What you need to do:
Give back all of the data exactly as it stands, with the pictures removed.

Exercise data:

....................

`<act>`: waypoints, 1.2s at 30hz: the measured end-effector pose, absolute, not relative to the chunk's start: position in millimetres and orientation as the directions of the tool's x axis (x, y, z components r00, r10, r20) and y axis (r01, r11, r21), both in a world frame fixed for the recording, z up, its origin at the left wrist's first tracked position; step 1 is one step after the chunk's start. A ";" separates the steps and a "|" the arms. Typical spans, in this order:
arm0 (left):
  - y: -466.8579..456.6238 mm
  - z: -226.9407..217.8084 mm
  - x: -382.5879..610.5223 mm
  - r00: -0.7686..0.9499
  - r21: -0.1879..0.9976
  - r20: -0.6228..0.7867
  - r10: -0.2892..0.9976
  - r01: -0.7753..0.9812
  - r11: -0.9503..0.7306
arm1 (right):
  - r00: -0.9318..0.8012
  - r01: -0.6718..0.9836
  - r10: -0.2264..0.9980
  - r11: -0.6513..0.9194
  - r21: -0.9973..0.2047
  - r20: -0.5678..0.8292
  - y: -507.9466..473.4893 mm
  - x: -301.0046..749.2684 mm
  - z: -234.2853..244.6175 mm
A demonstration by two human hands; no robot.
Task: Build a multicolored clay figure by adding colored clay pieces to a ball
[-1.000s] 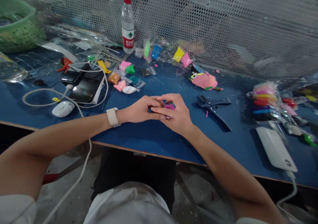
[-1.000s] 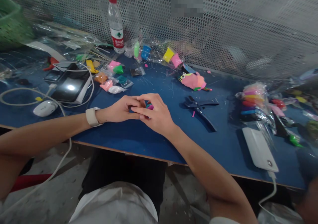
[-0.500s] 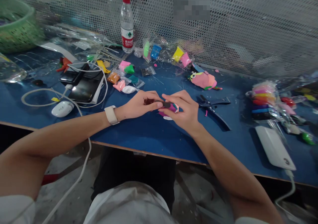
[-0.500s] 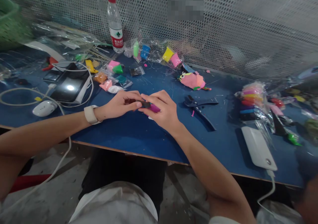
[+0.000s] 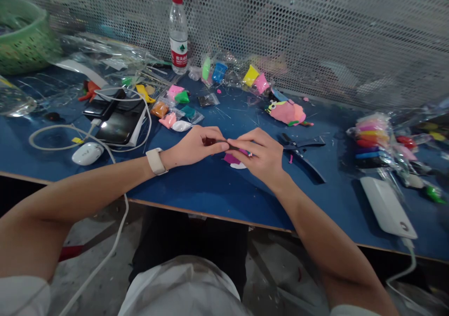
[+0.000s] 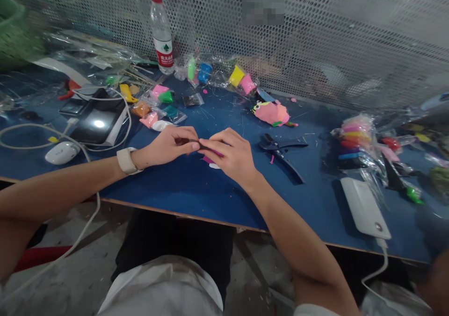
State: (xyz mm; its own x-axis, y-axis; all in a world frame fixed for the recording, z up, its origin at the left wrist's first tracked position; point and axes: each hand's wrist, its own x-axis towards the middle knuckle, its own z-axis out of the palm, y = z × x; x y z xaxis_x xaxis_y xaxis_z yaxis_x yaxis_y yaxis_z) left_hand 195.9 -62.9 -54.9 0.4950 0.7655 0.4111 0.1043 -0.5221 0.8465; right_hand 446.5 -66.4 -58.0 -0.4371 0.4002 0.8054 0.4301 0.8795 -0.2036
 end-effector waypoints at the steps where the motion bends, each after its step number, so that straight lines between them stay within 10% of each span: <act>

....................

Task solution:
`<act>`: waypoints, 1.2s at 30hz: the measured end-effector pose, absolute, not relative to the chunk's start: position in millimetres and orientation as the directions of the tool's x axis (x, y, z components r00, r10, r20) and y axis (r01, r11, r21), both in a world frame fixed for the recording, z up, its origin at the left wrist's first tracked position; step 1 is one step after the chunk's start. A ";" separates the steps and a "|" the arms. Typical spans, in this order:
arm0 (left):
  - y: -466.8579..456.6238 mm
  - z: -226.9407..217.8084 mm
  - x: -382.5879..610.5223 mm
  - r00: -0.7686..0.9499
  - r21: -0.1879..0.9976
  - r20: -0.6228..0.7867
  - r10: -0.2892..0.9976
  - r01: -0.7753..0.9812
  - r11: -0.9503..0.7306
arm1 (right):
  - r00: -0.9318..0.8012
  - r01: -0.6718..0.9836
  - r10: -0.2264..0.9980
  - r11: -0.6513..0.9194
  - r21: -0.9973..0.2047
  - r20: -0.5678..0.8292
  - y: -507.9466..473.4893 mm
  - x: -301.0046..749.2684 mm
  - z: -234.2853..244.6175 mm
A demonstration by two human hands; no robot.
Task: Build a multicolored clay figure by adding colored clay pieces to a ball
[-1.000s] 
[-1.000s] 
[-0.500s] 
[-0.500s] 
[+0.000s] 
[+0.000s] 
State: (xyz mm; its own x-axis, y-axis; all in a world frame fixed for the recording, z up, its origin at the left wrist's first tracked position; point and axes: each hand's wrist, its own x-axis towards the middle knuckle, its own z-axis out of the palm, y = z × x; x y z xaxis_x xaxis_y xaxis_z yaxis_x yaxis_y yaxis_z) left_hand 195.9 -62.9 -54.9 0.4950 0.7655 0.4111 0.1043 -0.5221 0.8465; right_hand 446.5 -66.4 -58.0 -0.4371 0.4002 0.8054 0.4301 0.8795 -0.2036
 end-effector waypoints at the steps where the motion bends, each after its step number, so that straight lines between them stay within 10% of each span: <act>

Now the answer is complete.